▸ **Task details**
Repeat the data below in full and exactly.

▸ **Data block**

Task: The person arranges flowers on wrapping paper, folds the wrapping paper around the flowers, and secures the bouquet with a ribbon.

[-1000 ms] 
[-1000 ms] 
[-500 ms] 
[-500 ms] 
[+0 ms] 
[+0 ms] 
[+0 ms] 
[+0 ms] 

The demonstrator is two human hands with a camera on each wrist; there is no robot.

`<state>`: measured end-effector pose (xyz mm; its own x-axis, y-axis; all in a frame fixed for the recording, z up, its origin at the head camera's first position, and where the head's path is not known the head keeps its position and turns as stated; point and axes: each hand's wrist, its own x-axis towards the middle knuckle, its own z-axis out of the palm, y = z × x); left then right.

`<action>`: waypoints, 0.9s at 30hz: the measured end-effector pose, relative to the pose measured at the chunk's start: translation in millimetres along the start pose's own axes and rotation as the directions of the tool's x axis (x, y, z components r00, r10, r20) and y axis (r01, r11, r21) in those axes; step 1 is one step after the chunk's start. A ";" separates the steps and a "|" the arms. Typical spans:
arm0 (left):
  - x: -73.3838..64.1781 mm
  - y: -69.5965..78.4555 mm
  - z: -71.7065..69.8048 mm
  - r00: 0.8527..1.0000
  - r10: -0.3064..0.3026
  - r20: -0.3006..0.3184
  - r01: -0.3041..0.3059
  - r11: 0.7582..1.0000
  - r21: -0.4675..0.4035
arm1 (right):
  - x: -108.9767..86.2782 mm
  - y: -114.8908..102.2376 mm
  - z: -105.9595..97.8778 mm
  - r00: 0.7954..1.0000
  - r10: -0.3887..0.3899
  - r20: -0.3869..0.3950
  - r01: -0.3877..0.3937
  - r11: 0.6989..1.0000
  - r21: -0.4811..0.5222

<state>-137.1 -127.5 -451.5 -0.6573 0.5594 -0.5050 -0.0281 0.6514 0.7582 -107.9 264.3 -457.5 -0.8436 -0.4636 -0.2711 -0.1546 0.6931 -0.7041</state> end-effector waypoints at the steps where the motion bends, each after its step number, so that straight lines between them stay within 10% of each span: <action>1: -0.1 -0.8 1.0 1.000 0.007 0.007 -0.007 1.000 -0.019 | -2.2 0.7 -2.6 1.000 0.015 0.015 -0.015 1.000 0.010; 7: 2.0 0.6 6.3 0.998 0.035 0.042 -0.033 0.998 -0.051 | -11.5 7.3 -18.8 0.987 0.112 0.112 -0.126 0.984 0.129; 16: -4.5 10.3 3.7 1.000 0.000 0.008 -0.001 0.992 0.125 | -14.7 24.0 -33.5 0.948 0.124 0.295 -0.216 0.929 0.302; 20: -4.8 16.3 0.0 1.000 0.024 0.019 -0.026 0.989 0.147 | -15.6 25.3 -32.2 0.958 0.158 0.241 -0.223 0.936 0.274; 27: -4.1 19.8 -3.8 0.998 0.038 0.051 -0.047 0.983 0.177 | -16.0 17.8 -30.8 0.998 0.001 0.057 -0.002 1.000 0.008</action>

▸ **Answer to this task**
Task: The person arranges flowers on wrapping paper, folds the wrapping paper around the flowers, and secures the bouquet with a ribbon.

[-1000 ms] 
[-1000 ms] 
[-500 ms] 
[-500 ms] 
[+0 ms] 
[+0 ms] 
[+0 ms] 
[+0 ms] 

The demonstrator is two human hands with a camera on each wrist; there is no robot.

`<state>`: measured end-effector pose (xyz mm; its own x-axis, y-axis; all in a frame fixed for the recording, z up, its origin at the head camera's first position, and where the head's path is not known the head keeps its position and turns as stated; point and axes: each hand's wrist, its own x-axis towards the middle knuckle, its own z-axis out of the palm, y = z × x); left then right.

`<action>`: waypoints, 0.9s at 30hz: the measured end-effector pose, relative to the pose measured at the chunk's start: translation in millimetres along the start pose's own axes and rotation as the directions of the tool's x axis (x, y, z components r00, r10, r20) and y axis (r01, r11, r21) in those axes; step 1 is one step after the chunk's start. A ";" separates the steps and a "|" the arms. Typical spans:
arm0 (left):
  - x: -73.3838..64.1781 mm
  - y: -69.5965..78.4555 mm
  - z: -71.7065..69.8048 mm
  - r00: 0.8527..1.0000
  - r10: -0.3064..0.3026
  - r20: -0.3006..0.3184
  - r01: -0.3041..0.3059
  - r11: 0.7582..1.0000
  - r21: -0.4675..0.4035
arm1 (right):
  - x: -108.9767..86.2782 mm
  - y: -114.8908..102.2376 mm
  - z: -105.9595..97.8778 mm
  - r00: 0.7954..1.0000
  - r10: -0.3887..0.3899
  - r20: -0.3869..0.3950
  - r01: -0.3877..0.3937
  - r11: 0.6989..1.0000
  - r21: -0.4811..0.5222

<state>-137.1 -127.5 -451.5 -0.6573 0.5594 -0.5050 -0.0281 0.6514 0.7582 -107.9 264.3 -457.5 -0.8436 -0.4636 -0.2711 -0.1546 0.6931 -0.7041</state> end-effector waypoints at the steps where the motion bends, each after its step number, so that straight lines between them stay within 10% of each span: <action>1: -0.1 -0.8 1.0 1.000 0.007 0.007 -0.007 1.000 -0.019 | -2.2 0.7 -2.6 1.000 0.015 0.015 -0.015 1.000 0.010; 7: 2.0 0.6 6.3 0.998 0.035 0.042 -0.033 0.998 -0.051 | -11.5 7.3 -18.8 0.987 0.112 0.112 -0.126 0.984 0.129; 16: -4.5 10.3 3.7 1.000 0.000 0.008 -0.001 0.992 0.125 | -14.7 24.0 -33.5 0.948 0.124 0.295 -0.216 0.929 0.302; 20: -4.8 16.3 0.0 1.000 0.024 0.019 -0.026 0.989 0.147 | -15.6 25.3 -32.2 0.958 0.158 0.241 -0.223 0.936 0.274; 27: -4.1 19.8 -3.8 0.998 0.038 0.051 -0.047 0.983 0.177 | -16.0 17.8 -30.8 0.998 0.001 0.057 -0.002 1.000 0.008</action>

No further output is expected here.